#### TASK DIRECTIONS
Images are not part of the copy; transcribe all the data exactly.

#### COLLECTED MATERIAL
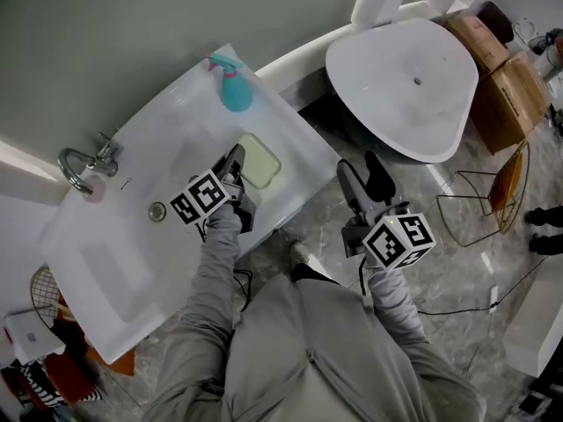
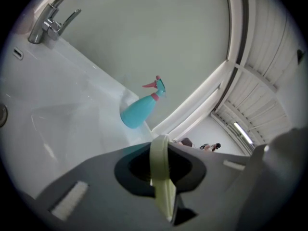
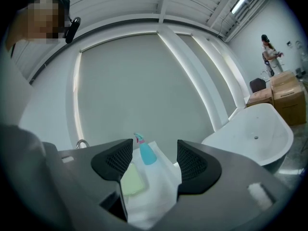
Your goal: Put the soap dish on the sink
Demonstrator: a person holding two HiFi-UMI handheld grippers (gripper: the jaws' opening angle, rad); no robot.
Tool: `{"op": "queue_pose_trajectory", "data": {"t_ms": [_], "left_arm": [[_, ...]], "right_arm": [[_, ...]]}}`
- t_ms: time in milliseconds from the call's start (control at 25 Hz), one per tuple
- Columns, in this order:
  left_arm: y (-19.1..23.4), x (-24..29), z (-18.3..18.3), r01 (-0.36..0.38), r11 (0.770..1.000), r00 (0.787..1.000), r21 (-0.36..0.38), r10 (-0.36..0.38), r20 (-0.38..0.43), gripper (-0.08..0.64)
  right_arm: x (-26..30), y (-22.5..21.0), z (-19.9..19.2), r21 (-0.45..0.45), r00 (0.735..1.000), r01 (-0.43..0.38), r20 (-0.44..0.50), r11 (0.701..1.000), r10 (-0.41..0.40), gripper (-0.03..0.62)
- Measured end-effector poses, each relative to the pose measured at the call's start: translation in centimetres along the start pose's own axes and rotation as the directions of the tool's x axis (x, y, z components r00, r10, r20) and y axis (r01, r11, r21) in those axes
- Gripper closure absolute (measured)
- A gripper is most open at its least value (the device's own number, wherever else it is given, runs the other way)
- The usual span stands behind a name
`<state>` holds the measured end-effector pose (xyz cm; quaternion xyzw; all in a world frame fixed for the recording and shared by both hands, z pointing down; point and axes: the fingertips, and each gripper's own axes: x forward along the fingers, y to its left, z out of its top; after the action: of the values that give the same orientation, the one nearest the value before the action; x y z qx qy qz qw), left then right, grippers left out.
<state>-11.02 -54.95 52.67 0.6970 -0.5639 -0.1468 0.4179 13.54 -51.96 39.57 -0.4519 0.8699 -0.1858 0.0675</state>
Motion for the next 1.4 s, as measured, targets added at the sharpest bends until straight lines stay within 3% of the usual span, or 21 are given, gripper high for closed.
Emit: {"op": "queue_pose_trajectory", "data": {"t_ms": [360,640,840,1080,1240,1400], "left_arm": [[1.4,5.1,-1.5,-0.054,0.998,0.995,0.031,0.057,-0.079,0.477],[1.1,6.9,-1.5,-0.048,0.998,0.995,0.046,0.051,-0.081,0.477],[1.3,7.1,-1.3,-0.05,0.993,0.995,0.106,0.059,-0.077,0.477],[0.9,7.3,-0.5,-0.047,0.966,0.996,0.255,0.063,-0.057,0.472],[1.1,7.5,-0.4,-0.057,0.945,0.995,0.321,0.08,-0.059,0.365],[1.4,7.4,-0.4,-0.072,0.931,0.993,0.357,0.099,-0.058,0.326]], "right_arm": [[1.8,-3.6,-0.2,0.023,0.999,0.043,-0.021,0.999,-0.042,0.316],[2.6,-4.8,-0.4,0.037,0.998,0.054,-0.033,0.998,-0.053,0.316],[3.2,-4.7,-0.8,0.046,0.998,0.042,-0.044,0.998,-0.04,0.316],[3.8,-4.1,-1.1,0.048,0.998,0.025,-0.052,0.999,-0.023,0.316],[4.0,-3.8,-1.2,0.048,0.999,0.018,-0.051,0.999,-0.016,0.316],[4.0,-3.6,-1.1,0.048,0.999,0.016,-0.051,0.999,-0.014,0.316]]}}
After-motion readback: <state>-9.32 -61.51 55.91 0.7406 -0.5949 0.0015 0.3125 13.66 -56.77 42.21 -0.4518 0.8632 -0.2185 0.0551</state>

#### WRITTEN ANSWER
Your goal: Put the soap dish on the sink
Demonstrator: a person holding two HiFi-UMI handheld grippers (gripper: the jaws' opening angle, rad); no robot.
Tool: `{"op": "queue_pose_trajectory", "data": {"t_ms": [_], "left_arm": [[_, ...]], "right_arm": [[_, ...]]}}`
- t_ms: time in milliseconds from the call's start (control at 25 Hz), one per tuple
- Columns, in this order:
  left_arm: y (-19.1..23.4), x (-24..29), z (-18.3..18.3), r01 (-0.36..0.38), r11 (0.770..1.000), r00 (0.787..1.000), r21 (-0.36..0.38), r10 (-0.36..0.38), r20 (-0.38..0.43), gripper (-0.08..0.64)
  right_arm: x (-26..30), y (-22.5..21.0), z (-19.9..19.2), r21 (-0.45..0.45), r00 (0.735..1.000), r01 (-0.43..0.38), r20 (-0.44..0.50), r11 (0.701..1.000), r10 (-0.41..0.40), gripper (-0.03..0.62)
- Measured end-effector poses, each relative to the pose measured at the call's start: translation in centimetres along the start pose's own axes and rotation as the directions of the tool's x axis (x, y, z components r00, r10, r20) and y axis (r01, r11, r21) in those axes
- Gripper closure absolute (measured)
- A gripper is most open at its least value (the device's own number, wherever else it is given, runs the other way)
- The usual span stands behind a name
`<state>` holds the measured end-effector pose (xyz cm; quaternion xyzw; all in a world frame fixed for the recording and shared by both hands, z pointing down; point and axes: the fingertips, and each gripper's own axes: x forward along the fingers, y to its left, z out of its top; after the action: of the values that give the same orientation, the one nearest the value before the action; x y z qx qy qz qw), left then right, grippers left out.
<state>-11.02 -54.95 52.67 0.6970 -0.5639 -0.1468 0.4179 13.54 -51.96 39.57 -0.4519 0.8699 -0.1858 0.0675</state>
Motion for the next 1.4 s, as measured, targets added at the sharpest bends until straight lines stay within 3% of the usual span, or 21 are given, gripper high for closed.
Emit: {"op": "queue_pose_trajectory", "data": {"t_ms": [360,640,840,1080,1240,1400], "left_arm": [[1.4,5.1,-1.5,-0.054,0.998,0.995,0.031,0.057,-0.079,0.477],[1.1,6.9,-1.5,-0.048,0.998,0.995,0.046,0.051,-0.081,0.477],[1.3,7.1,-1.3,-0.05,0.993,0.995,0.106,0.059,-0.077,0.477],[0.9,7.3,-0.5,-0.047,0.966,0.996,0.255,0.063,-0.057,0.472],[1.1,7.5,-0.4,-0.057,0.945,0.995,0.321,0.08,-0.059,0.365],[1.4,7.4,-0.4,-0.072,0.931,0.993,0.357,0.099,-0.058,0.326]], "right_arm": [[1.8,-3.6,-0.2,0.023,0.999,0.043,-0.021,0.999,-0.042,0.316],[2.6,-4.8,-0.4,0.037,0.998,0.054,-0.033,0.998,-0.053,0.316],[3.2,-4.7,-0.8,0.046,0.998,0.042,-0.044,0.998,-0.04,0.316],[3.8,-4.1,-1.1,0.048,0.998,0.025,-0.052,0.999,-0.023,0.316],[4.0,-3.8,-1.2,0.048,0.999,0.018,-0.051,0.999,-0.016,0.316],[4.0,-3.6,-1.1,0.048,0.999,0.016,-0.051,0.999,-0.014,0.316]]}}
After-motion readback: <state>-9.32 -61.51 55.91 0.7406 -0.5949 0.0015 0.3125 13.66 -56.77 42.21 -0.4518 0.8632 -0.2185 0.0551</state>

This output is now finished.